- Your assignment: Scan the listing below for the word "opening" and copy every line that has it.

- The input:
========================================================================
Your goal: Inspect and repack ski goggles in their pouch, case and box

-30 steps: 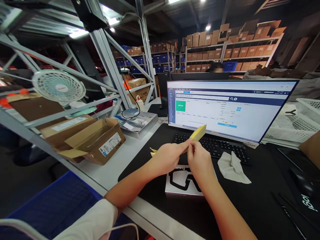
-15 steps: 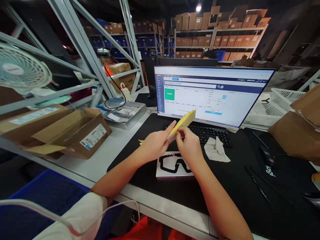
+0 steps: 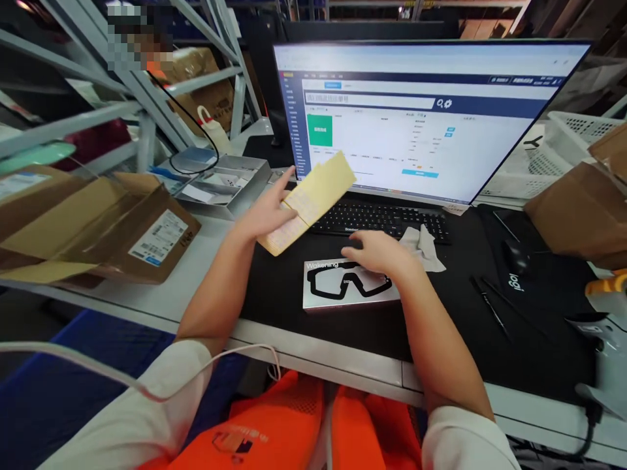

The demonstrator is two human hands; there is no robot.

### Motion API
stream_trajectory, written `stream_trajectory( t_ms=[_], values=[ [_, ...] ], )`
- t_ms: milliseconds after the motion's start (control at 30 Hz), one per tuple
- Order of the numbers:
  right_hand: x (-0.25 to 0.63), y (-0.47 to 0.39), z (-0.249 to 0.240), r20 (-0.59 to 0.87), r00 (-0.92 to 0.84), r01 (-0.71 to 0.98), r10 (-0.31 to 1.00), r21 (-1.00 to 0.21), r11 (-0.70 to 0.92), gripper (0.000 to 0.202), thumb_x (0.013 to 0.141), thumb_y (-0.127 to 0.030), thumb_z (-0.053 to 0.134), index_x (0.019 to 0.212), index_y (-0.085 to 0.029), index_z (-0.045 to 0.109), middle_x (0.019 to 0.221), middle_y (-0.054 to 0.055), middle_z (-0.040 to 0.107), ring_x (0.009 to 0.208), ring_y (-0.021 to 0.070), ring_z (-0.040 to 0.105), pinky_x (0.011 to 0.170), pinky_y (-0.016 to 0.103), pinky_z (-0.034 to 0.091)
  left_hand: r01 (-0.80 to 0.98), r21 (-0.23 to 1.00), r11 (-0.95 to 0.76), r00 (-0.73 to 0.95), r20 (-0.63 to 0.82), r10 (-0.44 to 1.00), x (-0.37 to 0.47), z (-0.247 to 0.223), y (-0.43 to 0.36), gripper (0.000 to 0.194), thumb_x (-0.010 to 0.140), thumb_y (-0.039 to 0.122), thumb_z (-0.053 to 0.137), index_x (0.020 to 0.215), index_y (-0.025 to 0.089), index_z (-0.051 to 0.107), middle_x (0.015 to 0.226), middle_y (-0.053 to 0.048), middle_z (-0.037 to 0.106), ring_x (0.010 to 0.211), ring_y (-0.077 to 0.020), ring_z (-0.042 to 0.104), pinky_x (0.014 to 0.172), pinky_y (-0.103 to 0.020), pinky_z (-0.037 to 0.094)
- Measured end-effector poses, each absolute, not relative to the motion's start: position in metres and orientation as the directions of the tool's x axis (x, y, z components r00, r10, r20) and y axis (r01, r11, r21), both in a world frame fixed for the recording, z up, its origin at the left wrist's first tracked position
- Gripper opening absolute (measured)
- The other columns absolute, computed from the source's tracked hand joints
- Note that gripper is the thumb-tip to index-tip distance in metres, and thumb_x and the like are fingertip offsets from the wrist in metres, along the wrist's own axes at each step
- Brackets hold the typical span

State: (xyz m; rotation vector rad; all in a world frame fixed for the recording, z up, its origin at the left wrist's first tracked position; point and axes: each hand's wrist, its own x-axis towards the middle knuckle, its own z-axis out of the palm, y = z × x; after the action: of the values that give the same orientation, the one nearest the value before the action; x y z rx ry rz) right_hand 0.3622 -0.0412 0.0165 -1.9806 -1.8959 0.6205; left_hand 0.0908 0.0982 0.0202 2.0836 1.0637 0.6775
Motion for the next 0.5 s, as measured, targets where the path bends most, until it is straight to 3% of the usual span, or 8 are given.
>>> stream_trajectory(
  t_ms=[100, 200, 300, 400, 500],
  values=[
    [0.36, -0.06, 0.009, -0.262, -0.071, 0.889, 0.962, -0.455, -0.058, 0.026, 0.086, -0.043, 0.091, 0.106, -0.027, 0.089, 0.103, 0.009, 0.089, 0.088, 0.0318, 0.082, 0.079, 0.039, 0.06, 0.492, 0.844, -0.214, 0.468, -0.05, 0.882, 0.062, 0.0, 0.137, 0.12, 0.084, 0.021, 0.077, 0.187, 0.014, 0.014, 0.129, -0.014, 0.083, 0.094, -0.0272, 0.08, 0.095, -0.044, 0.067],
    [0.363, -0.092, 0.004, -0.157, -0.156, 0.887, 0.975, -0.457, 0.068, 0.029, 0.093, -0.04, 0.087, 0.12, -0.029, 0.088, 0.114, 0.008, 0.089, 0.097, 0.0316, 0.083, 0.087, 0.041, 0.061, 0.451, 0.89, -0.067, 0.425, -0.148, 0.893, 0.037, -0.029, 0.165, 0.123, 0.081, 0.032, 0.089, 0.184, 0.012, 0.024, 0.114, -0.013, 0.084, 0.087, -0.0281, 0.08, 0.086, -0.043, 0.068],
    [0.368, -0.126, 0.0, 0.001, -0.245, 0.878, 0.97, -0.424, 0.222, 0.034, 0.099, -0.036, 0.082, 0.132, -0.029, 0.084, 0.13, 0.009, 0.086, 0.118, 0.0331, 0.081, 0.105, 0.048, 0.06, 0.499, 0.866, 0.027, 0.348, -0.229, 0.909, 0.021, -0.053, 0.18, 0.129, 0.082, 0.046, 0.095, 0.183, 0.013, 0.023, 0.115, -0.014, 0.084, 0.095, -0.0332, 0.083, 0.087, -0.045, 0.067],
    [0.371, -0.151, -0.004, 0.118, -0.289, 0.888, 0.95, -0.338, 0.312, 0.036, 0.105, -0.034, 0.075, 0.14, -0.025, 0.079, 0.139, 0.014, 0.083, 0.128, 0.0346, 0.078, 0.109, 0.052, 0.059, 0.731, 0.678, 0.071, 0.228, -0.341, 0.912, 0.009, -0.061, 0.189, 0.126, 0.086, 0.051, 0.095, 0.184, 0.017, 0.024, 0.129, -0.015, 0.083, 0.107, -0.0343, 0.083, 0.097, -0.042, 0.065],
    [0.37, -0.16, -0.007, 0.149, -0.318, 0.893, 0.936, -0.284, 0.349, 0.038, 0.108, -0.033, 0.071, 0.145, -0.025, 0.076, 0.142, 0.016, 0.081, 0.13, 0.0351, 0.078, 0.106, 0.052, 0.059, 0.92, 0.392, 0.024, 0.113, -0.323, 0.939, 0.01, -0.055, 0.189, 0.113, 0.084, 0.041, 0.097, 0.179, 0.017, 0.041, 0.153, -0.02, 0.072, 0.129, -0.04, 0.075, 0.112, -0.045, 0.06]
  ],
)
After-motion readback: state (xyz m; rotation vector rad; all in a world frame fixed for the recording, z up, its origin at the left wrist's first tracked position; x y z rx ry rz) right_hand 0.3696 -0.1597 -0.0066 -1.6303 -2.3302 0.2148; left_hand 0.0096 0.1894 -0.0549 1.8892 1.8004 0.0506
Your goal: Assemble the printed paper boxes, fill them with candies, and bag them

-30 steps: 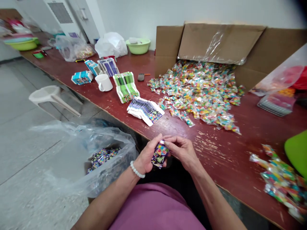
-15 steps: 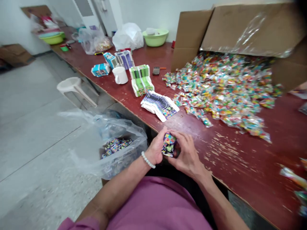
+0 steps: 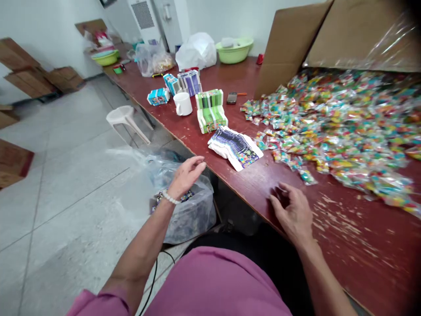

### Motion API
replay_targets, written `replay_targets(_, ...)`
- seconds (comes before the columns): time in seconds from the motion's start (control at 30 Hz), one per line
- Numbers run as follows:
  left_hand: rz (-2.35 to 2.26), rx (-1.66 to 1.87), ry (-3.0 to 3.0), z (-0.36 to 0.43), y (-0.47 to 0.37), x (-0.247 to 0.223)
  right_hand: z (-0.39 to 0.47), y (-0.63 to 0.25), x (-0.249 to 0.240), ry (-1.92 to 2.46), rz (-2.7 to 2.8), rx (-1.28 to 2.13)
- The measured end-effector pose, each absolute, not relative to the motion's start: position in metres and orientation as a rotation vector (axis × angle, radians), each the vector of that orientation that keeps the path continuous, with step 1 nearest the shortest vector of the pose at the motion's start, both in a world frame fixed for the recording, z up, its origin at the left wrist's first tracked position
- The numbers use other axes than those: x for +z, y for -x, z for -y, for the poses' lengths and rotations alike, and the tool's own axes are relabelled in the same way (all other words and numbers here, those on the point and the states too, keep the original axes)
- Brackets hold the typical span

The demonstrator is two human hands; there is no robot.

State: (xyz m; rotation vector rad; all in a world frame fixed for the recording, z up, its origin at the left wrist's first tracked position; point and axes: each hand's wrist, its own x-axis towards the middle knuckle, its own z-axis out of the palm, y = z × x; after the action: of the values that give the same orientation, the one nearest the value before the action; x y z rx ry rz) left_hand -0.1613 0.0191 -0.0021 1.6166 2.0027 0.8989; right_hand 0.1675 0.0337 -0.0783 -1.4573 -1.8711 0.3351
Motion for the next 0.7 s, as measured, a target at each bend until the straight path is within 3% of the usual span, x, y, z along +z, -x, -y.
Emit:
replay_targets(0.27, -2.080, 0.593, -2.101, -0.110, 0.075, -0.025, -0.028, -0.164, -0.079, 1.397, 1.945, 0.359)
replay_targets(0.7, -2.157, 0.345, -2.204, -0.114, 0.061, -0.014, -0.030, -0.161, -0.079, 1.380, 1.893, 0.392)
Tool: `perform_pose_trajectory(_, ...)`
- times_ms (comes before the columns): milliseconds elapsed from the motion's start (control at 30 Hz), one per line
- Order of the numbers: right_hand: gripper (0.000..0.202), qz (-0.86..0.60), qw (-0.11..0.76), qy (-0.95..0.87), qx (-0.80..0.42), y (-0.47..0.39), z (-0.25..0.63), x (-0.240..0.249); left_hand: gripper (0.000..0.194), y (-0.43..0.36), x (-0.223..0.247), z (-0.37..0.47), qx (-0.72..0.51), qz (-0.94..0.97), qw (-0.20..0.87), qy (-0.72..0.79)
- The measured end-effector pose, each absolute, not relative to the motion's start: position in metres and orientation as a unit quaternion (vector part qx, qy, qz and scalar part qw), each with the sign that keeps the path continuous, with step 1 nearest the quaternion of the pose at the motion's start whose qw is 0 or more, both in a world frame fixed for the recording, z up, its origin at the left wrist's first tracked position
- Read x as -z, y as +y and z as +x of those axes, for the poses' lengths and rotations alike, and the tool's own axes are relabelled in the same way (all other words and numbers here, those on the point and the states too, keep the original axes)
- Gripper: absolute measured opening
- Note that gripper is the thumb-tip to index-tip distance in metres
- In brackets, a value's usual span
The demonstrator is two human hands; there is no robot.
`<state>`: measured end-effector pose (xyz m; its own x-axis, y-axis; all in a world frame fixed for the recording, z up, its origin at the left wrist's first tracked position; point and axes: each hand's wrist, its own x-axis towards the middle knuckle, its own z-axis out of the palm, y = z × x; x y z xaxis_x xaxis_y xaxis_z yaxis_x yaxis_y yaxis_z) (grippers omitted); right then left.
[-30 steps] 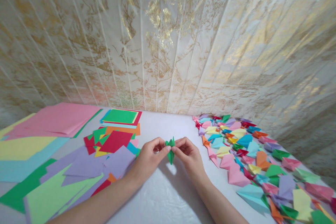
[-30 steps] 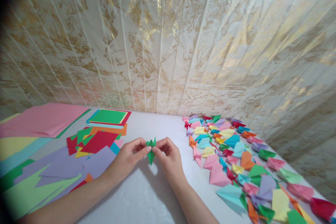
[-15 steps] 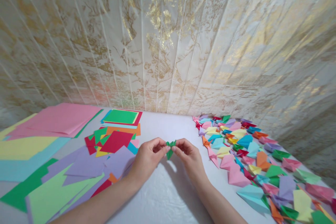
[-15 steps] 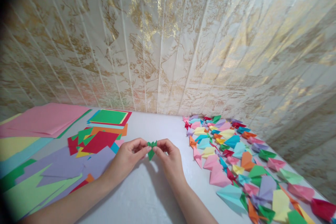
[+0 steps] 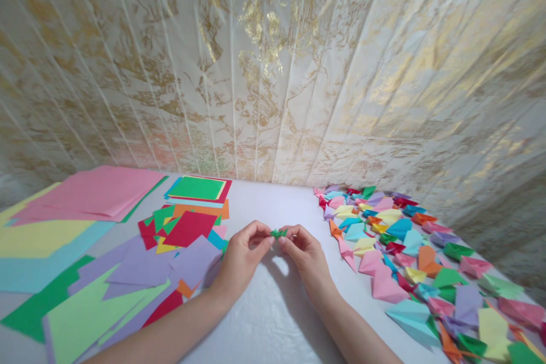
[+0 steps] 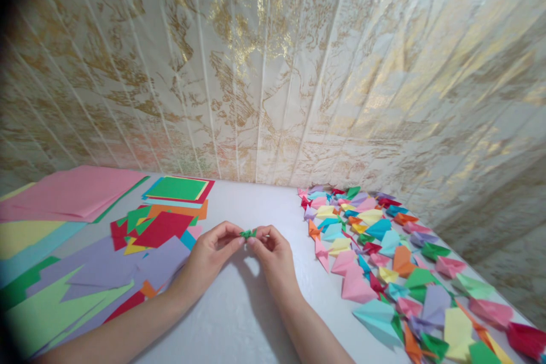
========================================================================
- Solution:
- Gripper opening absolute (measured)
- Gripper: absolute measured opening

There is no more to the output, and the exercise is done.